In sum, the ALJ's failure to consider and weigh the opinions of the various medical experts pursuant to the Treating Physician Rule mandates reversal of the Commissioner's decision. On remand, the opinions of all medical providers should be evaluated pursuant to the Treating Physician Rule, and the failure of any expert to review and consider the full medical record should be noted and weighed against that opinion should the incompleteness of the review be material to evaluating the Plaintiffs impairments.

B. The failure of any fact finder to consider Dr. James' opinions set forth in his June 2013 report after submission to the Appeals Council violates the Fourth Circuit's requirements set forth in Meyer and Bird.

The Social Security Administration allows claimants after an adverse decision of the ALJ to provide "new and material" evidence for the first time to the Appeals Council. The Fourth Circuit held in Meyer that to the extent the newly offered opinion is inconsistent with opinions credited by the ALJ, a fact finder must consider and weigh the new opinion evidence and reconcile the new evidence with other evidence in the record. 662 F.3d at 707. In this matter, Dr. James' June 2013 opinion report reached the same diagnostic conclusions as his September 2012 report but provided greater detail and substance to support that diagnosis. This greater evidentiary support contained in the June 2013 opinion report clearly constitutes "new and material" evidence that under Meyer should have been considered prior to a final decision by the Commissioner.

The Appeals Council rejected the June 2013 report of Dr. James because it allegedly applied only to a later time period, presumably after the March 6, 2013 decision of the ALJ. Tr. 2. But consideration of the newly submitted material does not depend on the date the record was prepared or whether or not the opinions are explicitly made retrospective. Instead, as the Fourth Circuit explained in Bird, the critical issue is whether there is linkage between the claimant's medical condition during the relevant time period and this new opinion so that it may corroborate earlier and progressive degeneration of the claimant's condition. 699 F.3d at 341. The June 2013 report clearly relies on diagnostic studies made during the relevant time period and closely tracks earlier diagnostic conclusions reached by Dr. James in the September 2012 report. The fact that this second report is more detailed and substantive would tend to support opinions discredited by the ALJ and bring into question opinions and conclusions credited by the ALJ. In short, the June 2013 report of Dr. James was material, and it was error by the Appeals Council or any other agency fact finder not to consider, weigh and reconcile that new evidence as mandated by Meyer.

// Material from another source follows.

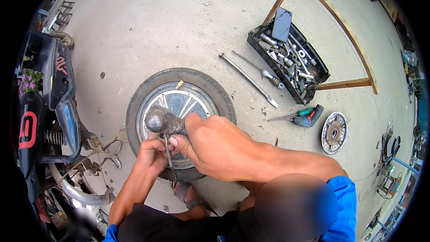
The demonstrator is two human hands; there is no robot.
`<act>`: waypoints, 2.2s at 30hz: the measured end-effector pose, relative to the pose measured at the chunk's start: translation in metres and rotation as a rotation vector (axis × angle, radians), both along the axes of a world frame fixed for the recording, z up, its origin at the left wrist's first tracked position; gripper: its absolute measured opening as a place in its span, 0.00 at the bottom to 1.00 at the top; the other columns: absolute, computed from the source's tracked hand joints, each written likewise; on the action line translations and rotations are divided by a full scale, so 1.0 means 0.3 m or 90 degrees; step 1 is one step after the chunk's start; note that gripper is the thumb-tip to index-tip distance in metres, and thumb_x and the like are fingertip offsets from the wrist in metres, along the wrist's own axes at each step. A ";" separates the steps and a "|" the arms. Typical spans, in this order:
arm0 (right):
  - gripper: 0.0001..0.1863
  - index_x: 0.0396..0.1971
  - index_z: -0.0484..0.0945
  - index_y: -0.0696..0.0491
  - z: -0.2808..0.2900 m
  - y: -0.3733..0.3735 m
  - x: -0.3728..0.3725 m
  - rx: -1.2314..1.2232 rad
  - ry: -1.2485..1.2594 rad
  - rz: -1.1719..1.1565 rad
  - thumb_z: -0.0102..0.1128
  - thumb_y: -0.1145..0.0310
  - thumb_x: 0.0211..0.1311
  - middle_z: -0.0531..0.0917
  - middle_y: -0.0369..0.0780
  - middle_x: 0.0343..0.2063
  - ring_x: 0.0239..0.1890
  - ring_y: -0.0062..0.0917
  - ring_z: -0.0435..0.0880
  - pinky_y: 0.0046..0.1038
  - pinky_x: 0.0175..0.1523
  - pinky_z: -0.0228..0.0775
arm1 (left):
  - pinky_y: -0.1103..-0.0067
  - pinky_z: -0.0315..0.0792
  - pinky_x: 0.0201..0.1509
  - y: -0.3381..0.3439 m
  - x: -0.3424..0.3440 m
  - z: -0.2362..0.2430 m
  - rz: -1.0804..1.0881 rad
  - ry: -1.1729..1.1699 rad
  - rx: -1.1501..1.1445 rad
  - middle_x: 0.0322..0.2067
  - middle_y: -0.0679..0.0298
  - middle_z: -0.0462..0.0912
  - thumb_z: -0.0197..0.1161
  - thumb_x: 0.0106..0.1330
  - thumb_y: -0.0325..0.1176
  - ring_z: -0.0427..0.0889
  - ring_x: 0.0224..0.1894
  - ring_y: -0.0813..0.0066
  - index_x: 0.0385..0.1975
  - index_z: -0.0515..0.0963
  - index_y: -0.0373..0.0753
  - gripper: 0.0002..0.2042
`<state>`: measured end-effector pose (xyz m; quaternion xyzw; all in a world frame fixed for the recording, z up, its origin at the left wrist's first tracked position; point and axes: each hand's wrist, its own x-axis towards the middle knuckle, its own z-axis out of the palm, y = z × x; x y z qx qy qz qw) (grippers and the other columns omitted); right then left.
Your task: The person removes a motorcycle wheel hub from a tire using a hammer and a metal rod. They then flip the tire over and reinsert the hub into the tire, tapping it into place with the hammer.
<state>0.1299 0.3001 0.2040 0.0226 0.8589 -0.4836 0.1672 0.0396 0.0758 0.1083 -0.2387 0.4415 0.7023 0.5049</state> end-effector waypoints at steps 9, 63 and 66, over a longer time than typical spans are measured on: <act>0.29 0.28 0.70 0.64 -0.194 0.120 0.190 -0.064 0.005 -0.200 0.53 0.49 0.76 0.72 0.54 0.12 0.16 0.50 0.77 0.46 0.25 0.67 | 0.70 0.79 0.45 -0.103 -0.046 0.027 -0.003 0.067 -0.017 0.58 0.52 0.76 0.50 0.39 0.20 0.84 0.51 0.54 0.70 0.64 0.50 0.46; 0.18 0.38 0.68 0.63 -0.806 0.059 0.738 0.257 -0.302 -0.419 0.63 0.63 0.66 0.83 0.60 0.36 0.38 0.57 0.83 0.51 0.43 0.76 | 0.63 0.86 0.55 -0.300 -0.401 -0.170 0.225 -0.094 0.167 0.66 0.37 0.65 0.51 0.51 0.25 0.60 0.72 0.39 0.65 0.65 0.25 0.35; 0.19 0.38 0.67 0.63 -0.832 0.059 0.761 0.229 -0.286 -0.432 0.64 0.64 0.65 0.82 0.60 0.34 0.37 0.58 0.82 0.52 0.43 0.74 | 0.65 0.86 0.53 -0.300 -0.412 -0.177 0.219 -0.076 0.141 0.65 0.40 0.67 0.54 0.59 0.32 0.65 0.66 0.45 0.65 0.67 0.27 0.31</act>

The Magistrate Judge observed that he was unable to consider the June 2013 report of Dr. James because it was returned to the Plaintiff by the Appeals Council and not made part of the record. Dkt. No. 42 at 16. The Court finds that the agency erred in not making this timely submission part of the record and consideration of the report by the District Court is, therefore, completely proper. In the alternative, the Court could consider the June 2013 report "new evidence" for which there was "good cause" (the agency's error in returning the document timely submitted to the Appeals Council) for its absence in the record. Under such circumstances, remand by the District Court to consider the "new evidence" is proper. Melkonyan v. Sullivan, 501 U.S. 89, 100-102 (1991). Under either analysis, reversal of the decision of the Commissioner is necessary so that consideration of the June 2013 report of Dr. James can be considered, reviewed and weighed by the agency fact finder.


Based upon the foregoing, the Court hereby REVERSES the decision of the Commissioner and REMANDS this matter for further proceedings consistent with this opinion pursuant to Sentence Four of 42 U.S.C. § 405(g).